▶ WORK REQUIRED: Set down the data again word for word. Skip any pictures.

Top of STORED DATA

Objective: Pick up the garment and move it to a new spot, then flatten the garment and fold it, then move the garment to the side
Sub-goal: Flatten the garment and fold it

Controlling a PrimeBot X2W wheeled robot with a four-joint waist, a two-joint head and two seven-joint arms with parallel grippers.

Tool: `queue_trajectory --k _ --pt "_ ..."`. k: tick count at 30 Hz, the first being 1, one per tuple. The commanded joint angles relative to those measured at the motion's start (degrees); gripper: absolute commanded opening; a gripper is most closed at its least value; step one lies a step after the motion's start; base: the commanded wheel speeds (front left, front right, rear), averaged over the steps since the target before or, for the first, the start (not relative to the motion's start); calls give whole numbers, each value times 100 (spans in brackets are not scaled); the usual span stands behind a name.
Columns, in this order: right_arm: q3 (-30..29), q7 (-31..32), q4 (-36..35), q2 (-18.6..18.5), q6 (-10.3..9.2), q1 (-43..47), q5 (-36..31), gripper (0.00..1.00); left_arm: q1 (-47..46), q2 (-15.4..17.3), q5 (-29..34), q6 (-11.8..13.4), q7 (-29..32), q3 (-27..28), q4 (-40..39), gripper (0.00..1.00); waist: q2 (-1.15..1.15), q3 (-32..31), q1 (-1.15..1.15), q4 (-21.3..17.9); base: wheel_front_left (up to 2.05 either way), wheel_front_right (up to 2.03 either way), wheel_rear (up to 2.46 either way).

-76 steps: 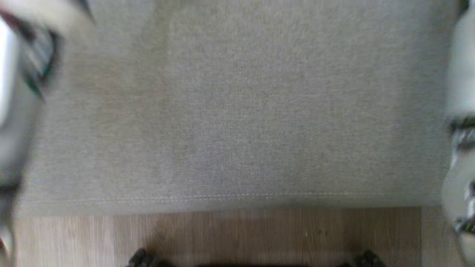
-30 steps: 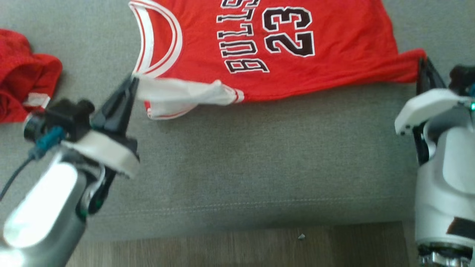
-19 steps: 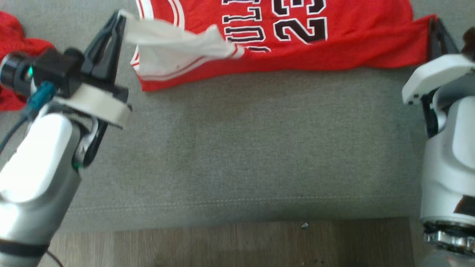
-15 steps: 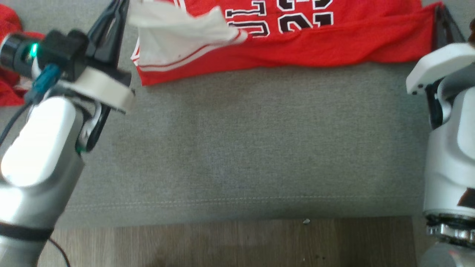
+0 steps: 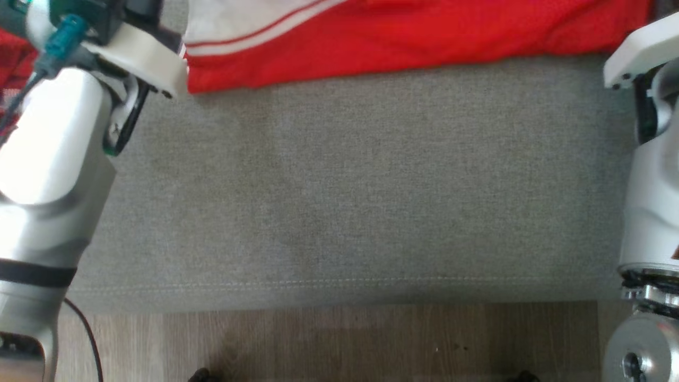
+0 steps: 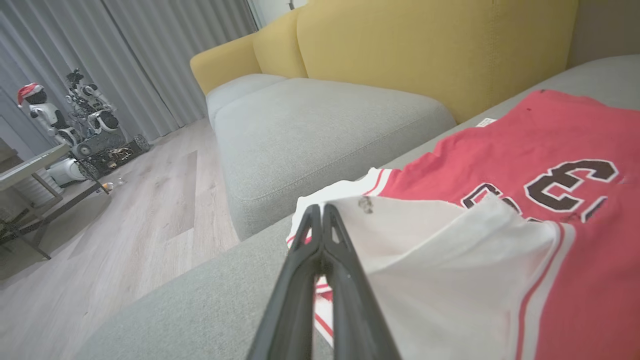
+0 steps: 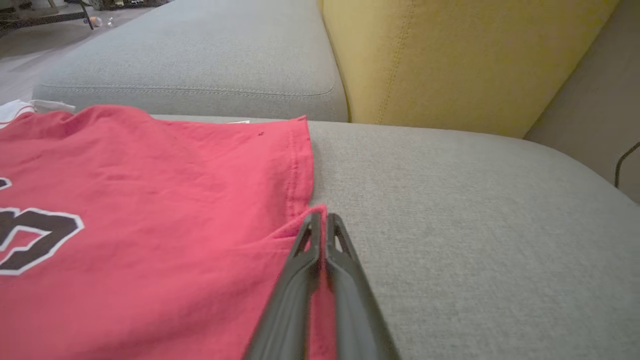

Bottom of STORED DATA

▶ REPLY:
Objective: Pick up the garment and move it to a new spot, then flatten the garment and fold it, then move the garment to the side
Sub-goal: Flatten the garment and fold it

Controlling a PrimeBot X2W wheeled robot with a four-joint waist, a two-joint head and two seven-joint arms with parallel grippers.

Tool: `queue_trajectory --k _ --pt "_ ..."`. k: tick count at 30 Hz, the first being 1, one per tuple. The commanded joint angles relative to those measured at the motion's start (degrees); gripper: absolute commanded opening; a gripper is most closed at its least value; step one lies a step after the motion's start; base: the commanded wheel speeds (front left, front right, rear), averaged over the steps since the target before or, for the first, the start (not relative to the motion's start); calls give whole numbers, each value times 100 (spans in brackets are not scaled); the usual span stands behind a name.
Columns, in this order: right_arm: q3 (-30..29), q7 (-31..32), q4 (-36..35), q2 (-18.6..18.5), q6 (-10.3..9.2), q1 (-43..47), q5 (-36..31), gripper (0.00..1.00); left_arm: q1 (-47..46), q2 (-15.4..17.3), q5 (-29..34), q6 (-11.8..13.4), q7 (-29..32), q3 (-27..28), q4 (-40..39), gripper (0.00..1.00); waist: q2 (-1.15..1.15), q3 (-32..31), q1 (-1.15..1.15), q4 (-21.3..17.9); base: wheel_front_left (up to 2.05 either way), wheel_front_right (up to 2.03 either way), wheel_rear (up to 2.46 either way).

-76 steps: 
-30 steps: 
-19 steps: 
-15 steps: 
+0 steps: 
+0 steps: 
+0 steps: 

The response to the exercise is now complete.